Content starts

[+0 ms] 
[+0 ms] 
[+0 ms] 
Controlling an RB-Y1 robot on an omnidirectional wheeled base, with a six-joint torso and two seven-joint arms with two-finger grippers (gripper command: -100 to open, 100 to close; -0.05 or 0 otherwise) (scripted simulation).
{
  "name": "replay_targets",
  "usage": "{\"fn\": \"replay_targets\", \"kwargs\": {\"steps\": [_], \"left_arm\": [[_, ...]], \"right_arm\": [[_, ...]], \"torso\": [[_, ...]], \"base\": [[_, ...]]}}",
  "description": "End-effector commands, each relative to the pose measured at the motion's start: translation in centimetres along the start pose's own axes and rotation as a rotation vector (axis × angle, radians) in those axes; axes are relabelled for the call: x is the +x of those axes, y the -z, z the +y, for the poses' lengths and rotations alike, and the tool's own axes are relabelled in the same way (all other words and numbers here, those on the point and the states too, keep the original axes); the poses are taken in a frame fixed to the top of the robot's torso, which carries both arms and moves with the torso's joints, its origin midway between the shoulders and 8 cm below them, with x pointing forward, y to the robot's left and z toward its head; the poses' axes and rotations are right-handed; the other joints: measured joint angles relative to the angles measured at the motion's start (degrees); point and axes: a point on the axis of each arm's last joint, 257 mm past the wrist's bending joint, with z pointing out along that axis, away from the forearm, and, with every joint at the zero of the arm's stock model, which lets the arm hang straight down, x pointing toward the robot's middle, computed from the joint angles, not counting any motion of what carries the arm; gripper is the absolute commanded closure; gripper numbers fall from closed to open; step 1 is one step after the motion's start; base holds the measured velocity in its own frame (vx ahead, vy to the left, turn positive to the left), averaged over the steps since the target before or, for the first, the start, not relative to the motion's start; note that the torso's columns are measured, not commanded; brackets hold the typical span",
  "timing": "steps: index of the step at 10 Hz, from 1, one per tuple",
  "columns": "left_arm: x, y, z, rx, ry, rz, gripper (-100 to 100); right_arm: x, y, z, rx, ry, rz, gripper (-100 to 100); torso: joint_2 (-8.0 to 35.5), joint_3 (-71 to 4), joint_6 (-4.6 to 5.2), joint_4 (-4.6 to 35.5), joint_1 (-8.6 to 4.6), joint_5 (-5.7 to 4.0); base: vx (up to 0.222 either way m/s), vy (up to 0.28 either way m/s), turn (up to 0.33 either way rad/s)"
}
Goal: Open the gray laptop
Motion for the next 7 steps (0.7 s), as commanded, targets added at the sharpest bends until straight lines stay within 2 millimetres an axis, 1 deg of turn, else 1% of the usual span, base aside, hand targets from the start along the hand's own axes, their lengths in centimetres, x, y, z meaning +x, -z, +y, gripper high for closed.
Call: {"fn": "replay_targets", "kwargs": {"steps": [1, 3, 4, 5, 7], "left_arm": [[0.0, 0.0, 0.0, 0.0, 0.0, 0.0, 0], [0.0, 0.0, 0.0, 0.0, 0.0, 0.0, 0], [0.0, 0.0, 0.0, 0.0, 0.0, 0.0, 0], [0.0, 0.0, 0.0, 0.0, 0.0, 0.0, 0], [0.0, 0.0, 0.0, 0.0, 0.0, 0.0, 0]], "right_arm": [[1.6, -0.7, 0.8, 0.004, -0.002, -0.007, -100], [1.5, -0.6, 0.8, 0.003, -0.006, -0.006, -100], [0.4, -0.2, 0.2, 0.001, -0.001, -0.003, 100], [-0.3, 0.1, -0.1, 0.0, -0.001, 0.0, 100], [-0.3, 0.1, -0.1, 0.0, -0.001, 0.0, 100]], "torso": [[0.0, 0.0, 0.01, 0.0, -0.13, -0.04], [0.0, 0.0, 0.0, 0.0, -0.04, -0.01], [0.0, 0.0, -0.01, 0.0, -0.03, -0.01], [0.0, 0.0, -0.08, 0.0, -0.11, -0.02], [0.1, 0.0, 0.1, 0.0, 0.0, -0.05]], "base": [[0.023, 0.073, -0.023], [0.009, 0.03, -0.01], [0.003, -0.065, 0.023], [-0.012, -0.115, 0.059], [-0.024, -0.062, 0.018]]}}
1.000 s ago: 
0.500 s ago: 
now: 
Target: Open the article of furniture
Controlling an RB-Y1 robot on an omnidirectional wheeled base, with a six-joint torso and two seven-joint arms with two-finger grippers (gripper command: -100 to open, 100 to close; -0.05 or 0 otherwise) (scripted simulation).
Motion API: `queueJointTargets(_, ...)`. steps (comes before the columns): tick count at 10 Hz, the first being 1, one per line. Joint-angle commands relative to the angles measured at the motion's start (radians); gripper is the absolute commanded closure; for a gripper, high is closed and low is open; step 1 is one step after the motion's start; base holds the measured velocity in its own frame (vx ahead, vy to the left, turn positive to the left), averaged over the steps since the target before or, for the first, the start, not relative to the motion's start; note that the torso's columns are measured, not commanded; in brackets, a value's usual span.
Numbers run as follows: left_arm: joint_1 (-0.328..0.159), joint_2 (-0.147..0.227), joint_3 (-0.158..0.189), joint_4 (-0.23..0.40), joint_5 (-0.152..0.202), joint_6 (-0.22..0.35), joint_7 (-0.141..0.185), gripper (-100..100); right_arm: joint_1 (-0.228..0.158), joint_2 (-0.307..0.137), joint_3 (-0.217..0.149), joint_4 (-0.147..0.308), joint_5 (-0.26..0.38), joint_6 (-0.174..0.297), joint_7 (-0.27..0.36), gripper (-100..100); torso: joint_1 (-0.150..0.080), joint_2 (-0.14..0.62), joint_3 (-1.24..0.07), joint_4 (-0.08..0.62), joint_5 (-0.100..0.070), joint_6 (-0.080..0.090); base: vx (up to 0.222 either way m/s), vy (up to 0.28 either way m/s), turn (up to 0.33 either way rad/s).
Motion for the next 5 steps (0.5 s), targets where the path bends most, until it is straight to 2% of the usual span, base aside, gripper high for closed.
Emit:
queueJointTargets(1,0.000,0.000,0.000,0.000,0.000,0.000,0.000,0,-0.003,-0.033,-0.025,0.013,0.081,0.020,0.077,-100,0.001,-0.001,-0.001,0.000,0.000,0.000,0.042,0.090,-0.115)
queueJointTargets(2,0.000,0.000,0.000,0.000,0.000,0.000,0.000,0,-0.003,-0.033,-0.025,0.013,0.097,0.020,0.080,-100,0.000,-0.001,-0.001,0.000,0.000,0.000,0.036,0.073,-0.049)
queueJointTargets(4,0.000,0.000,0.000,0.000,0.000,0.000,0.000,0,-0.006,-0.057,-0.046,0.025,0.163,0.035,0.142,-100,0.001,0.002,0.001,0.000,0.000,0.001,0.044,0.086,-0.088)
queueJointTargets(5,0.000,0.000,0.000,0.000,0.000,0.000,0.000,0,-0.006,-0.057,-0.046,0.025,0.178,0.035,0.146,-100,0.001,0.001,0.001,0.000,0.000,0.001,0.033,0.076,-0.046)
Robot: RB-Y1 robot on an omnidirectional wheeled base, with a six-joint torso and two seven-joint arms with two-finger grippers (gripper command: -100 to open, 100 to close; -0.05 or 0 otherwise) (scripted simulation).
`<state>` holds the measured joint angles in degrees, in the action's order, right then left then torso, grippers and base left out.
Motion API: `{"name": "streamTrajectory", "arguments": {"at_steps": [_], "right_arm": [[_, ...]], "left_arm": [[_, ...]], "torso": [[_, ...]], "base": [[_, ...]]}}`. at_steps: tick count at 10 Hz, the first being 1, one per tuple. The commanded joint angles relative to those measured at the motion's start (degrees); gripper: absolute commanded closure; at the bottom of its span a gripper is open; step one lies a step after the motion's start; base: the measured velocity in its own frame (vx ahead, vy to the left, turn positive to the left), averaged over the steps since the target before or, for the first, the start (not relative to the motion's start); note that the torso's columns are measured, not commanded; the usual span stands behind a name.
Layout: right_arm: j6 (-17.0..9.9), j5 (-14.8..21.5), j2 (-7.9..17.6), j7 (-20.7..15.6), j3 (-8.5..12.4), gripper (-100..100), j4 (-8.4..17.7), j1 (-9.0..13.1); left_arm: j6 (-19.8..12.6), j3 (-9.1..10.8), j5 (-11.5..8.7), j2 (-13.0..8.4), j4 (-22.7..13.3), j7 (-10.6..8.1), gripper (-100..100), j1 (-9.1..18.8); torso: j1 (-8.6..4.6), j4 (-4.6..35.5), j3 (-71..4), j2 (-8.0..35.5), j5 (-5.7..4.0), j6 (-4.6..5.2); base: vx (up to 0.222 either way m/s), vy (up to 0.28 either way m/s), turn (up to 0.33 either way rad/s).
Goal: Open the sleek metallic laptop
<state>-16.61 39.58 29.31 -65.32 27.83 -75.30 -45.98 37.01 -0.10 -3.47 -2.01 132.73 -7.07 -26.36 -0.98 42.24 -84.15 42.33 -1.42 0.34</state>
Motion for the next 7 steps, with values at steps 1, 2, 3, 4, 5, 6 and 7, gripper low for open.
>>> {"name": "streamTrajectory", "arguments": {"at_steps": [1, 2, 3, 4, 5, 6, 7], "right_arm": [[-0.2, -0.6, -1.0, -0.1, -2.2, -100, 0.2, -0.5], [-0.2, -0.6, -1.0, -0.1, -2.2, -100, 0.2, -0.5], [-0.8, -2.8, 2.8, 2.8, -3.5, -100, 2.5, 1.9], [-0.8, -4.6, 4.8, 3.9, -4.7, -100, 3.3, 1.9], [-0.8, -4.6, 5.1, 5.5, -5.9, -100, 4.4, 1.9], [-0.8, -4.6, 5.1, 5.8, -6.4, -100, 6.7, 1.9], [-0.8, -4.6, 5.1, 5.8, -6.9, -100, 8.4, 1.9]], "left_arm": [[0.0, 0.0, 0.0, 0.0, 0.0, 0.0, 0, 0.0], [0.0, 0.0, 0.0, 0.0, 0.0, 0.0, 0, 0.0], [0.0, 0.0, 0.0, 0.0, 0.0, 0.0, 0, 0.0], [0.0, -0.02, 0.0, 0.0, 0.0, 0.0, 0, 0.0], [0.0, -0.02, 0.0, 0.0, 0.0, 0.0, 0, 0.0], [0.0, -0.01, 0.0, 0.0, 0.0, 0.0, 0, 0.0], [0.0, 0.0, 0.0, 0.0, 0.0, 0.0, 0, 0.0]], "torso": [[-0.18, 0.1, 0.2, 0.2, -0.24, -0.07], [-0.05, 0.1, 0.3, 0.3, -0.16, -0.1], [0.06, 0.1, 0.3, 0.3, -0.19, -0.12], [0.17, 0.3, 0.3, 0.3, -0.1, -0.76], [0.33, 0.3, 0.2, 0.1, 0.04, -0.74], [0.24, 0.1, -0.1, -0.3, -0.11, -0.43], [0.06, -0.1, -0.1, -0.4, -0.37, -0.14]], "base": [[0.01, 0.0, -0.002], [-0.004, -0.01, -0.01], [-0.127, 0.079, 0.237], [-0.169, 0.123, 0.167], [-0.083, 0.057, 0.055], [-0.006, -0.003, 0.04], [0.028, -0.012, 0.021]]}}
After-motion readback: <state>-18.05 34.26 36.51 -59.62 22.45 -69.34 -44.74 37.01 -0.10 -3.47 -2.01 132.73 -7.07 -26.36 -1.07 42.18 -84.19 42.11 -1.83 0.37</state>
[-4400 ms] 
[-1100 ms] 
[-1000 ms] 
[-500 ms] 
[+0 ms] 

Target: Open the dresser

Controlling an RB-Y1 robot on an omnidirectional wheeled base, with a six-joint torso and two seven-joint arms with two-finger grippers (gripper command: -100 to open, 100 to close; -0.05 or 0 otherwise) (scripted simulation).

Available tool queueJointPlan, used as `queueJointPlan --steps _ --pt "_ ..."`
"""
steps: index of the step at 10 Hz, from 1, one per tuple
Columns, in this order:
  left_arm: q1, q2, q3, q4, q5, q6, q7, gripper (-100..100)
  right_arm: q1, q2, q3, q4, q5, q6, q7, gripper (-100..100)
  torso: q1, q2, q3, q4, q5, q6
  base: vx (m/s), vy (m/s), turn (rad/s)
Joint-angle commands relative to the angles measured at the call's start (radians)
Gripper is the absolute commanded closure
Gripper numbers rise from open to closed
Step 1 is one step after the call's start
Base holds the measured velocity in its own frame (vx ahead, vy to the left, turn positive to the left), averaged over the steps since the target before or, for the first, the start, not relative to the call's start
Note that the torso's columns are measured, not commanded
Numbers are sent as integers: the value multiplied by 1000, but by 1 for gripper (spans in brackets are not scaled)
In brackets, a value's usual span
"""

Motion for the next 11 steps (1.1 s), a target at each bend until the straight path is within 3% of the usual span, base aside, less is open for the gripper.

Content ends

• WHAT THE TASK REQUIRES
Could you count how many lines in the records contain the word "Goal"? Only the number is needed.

• EXERCISE RESPONSE
2